VBA obfuscator

Final year school project, obfuscate Word macros.

This program obfuscates the Visual Basic code from Microsoft Word macros. The transformations applied on the code allows the macros to evade signature scans from Antivirus softwares.

Usage example

With Docker:

cat YOUR_MACRO.vbs | docker run -i --rm bonnetn/vba-obfuscator /dev/stdin

This command will obfuscate the whole code.

⚠️ Pay attention to the first two lines!

⚠️ It is necessary to add a document variable to the word document before pasting the code.
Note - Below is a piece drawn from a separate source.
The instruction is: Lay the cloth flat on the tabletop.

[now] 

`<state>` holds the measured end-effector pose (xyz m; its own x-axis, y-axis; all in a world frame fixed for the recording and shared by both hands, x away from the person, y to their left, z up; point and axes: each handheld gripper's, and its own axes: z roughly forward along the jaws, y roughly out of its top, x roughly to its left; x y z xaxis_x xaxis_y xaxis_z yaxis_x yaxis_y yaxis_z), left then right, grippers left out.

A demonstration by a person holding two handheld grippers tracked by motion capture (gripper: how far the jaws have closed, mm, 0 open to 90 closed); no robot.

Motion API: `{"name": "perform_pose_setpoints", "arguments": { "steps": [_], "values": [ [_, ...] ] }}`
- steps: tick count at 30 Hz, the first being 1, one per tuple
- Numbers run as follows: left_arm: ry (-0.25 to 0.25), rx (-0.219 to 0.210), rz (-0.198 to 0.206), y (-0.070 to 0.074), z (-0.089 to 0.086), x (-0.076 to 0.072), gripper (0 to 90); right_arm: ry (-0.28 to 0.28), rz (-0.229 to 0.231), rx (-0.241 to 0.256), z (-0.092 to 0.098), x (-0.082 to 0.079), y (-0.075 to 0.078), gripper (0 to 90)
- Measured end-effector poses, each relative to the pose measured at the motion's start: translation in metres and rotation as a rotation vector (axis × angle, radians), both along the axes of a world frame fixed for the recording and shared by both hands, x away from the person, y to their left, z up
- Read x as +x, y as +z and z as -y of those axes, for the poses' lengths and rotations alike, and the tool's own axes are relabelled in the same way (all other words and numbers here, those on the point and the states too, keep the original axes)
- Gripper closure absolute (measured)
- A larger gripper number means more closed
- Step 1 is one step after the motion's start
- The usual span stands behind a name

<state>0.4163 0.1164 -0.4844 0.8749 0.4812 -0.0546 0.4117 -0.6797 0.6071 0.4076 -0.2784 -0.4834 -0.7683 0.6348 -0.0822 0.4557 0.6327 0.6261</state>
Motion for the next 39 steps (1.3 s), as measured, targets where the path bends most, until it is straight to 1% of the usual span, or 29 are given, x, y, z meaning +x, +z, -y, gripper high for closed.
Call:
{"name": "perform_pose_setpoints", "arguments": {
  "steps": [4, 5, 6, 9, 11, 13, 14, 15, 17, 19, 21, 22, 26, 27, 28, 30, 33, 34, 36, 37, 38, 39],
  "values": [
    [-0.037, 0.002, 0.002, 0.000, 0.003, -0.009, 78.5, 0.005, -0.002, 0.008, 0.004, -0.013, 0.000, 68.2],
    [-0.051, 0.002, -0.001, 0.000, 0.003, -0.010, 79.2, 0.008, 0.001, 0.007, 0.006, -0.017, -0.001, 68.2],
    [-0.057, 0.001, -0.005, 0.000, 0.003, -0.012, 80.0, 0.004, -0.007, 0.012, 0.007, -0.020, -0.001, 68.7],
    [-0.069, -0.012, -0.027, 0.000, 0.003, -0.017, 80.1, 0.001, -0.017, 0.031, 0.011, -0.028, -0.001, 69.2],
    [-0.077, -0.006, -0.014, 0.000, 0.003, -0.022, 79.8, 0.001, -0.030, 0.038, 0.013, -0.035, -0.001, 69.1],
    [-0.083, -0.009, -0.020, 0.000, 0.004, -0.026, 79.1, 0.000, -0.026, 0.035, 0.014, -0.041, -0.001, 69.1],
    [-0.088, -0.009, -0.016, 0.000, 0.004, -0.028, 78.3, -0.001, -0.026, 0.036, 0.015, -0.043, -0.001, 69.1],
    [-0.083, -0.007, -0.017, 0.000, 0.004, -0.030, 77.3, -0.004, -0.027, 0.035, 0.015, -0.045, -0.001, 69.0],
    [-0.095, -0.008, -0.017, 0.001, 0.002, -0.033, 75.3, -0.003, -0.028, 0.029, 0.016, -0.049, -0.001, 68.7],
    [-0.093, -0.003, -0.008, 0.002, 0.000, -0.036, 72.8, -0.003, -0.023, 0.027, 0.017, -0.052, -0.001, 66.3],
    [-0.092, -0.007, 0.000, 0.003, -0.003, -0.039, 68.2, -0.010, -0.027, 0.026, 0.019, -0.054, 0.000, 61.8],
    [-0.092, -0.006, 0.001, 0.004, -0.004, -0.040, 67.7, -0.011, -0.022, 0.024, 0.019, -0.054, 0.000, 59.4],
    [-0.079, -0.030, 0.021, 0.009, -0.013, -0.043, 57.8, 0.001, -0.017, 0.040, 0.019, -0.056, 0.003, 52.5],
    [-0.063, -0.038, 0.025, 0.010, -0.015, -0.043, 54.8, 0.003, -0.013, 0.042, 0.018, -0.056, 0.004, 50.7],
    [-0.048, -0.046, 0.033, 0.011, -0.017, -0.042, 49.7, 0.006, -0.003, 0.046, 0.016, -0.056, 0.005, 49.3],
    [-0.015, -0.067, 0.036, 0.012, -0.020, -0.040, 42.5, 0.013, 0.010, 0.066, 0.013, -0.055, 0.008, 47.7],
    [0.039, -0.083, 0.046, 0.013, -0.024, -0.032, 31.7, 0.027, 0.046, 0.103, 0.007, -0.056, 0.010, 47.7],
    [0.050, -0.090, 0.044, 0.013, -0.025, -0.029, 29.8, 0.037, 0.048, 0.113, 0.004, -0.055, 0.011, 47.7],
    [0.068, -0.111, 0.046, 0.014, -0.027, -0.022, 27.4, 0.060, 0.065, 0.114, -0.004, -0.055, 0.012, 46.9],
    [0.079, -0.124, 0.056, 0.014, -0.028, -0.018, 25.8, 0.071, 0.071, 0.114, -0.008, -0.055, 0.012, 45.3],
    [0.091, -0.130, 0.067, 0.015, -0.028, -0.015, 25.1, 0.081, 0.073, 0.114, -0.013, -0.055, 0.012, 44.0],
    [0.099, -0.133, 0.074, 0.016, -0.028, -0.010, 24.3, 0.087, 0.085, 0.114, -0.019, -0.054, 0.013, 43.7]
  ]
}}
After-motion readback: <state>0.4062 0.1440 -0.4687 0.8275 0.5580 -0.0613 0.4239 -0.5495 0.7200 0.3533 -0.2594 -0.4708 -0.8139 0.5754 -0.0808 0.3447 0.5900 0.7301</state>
You can dispose of the first two lines once it has been executed once on the Word document.

Development setup

Install python3 and the requirements.

pip install -r requirements.txt

To run the tests:

pytest

Then run:

python3 obfuscate.py YOUR_MACRO.vbs

Authors

Thomas Leroy - thomas.leroy.mp@gmail.com

Nicolas Bonnet – mail@nicolasbon.net

How to use (YouTube)

Tutorial video on how to obfuscate your macros and put them in a Word Document.

Click on the picture to see the video (enable the subtitles).

Proof of concept - Obfuscation & Antivirus

Antivirus signature scan evasion.

Click on the picture to see the video (enable the subtitles).

Quick how to use...

Project report

The report of this project is available here. It is in French, so we are sorry for people that don't speak this lovely language.

Disclaimer

The VBA obfuscator tool is provided for educational and research purposes only. The authors of this project are no way responsible for any misuse of this tool.

Do not attempt to violate the law with our project, we will not take any responsability for your actions.